----- MATERIAL FOR THE TASK -----

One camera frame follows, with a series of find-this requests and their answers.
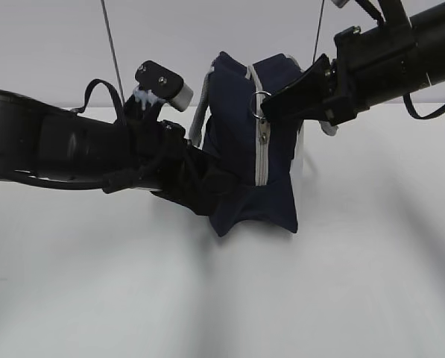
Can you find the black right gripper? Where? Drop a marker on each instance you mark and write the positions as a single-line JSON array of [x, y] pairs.
[[370, 67]]

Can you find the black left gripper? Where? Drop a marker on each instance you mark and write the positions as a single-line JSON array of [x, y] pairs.
[[165, 162]]

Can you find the navy blue lunch bag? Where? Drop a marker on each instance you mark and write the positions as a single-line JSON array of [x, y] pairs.
[[229, 124]]

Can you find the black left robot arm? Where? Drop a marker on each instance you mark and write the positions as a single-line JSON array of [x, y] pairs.
[[53, 148]]

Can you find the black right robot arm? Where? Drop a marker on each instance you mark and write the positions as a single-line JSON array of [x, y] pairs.
[[429, 34]]

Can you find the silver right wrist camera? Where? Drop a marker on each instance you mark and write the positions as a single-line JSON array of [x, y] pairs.
[[340, 3]]

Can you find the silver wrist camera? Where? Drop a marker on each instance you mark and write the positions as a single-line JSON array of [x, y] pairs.
[[340, 3], [157, 84]]

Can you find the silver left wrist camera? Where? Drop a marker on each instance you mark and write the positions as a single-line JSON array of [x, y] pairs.
[[157, 84]]

-----

▸ **WORK REQUEST**
Set down the material exactly, every line of it, except for the pictures.

▸ **EXERCISE OUTPUT**
One camera frame follows, with a series of find-this requests and their answers.
Can you find the black right gripper? Where? Drop a marker on each instance you mark and write the positions as a single-line JSON array of [x, y] pairs.
[[370, 67]]

Can you find the black left gripper? Where? Drop a marker on each instance you mark and write the positions as a single-line JSON array of [x, y] pairs.
[[165, 162]]

Can you find the navy blue lunch bag? Where? Drop a marker on each instance you mark and write the positions as a single-line JSON array of [x, y] pairs.
[[229, 124]]

Can you find the black left robot arm? Where? Drop a marker on each instance you mark and write the positions as a single-line JSON array of [x, y] pairs.
[[53, 148]]

Can you find the black right robot arm? Where? Drop a marker on each instance you mark and write the positions as a single-line JSON array of [x, y] pairs.
[[429, 34]]

Can you find the silver right wrist camera? Where? Drop a marker on each instance you mark and write the positions as a single-line JSON array of [x, y] pairs.
[[340, 3]]

Can you find the silver wrist camera? Where? Drop a marker on each instance you mark and write the positions as a single-line JSON array of [x, y] pairs.
[[340, 3], [157, 84]]

Can you find the silver left wrist camera? Where? Drop a marker on each instance you mark and write the positions as a single-line JSON array of [x, y] pairs.
[[157, 84]]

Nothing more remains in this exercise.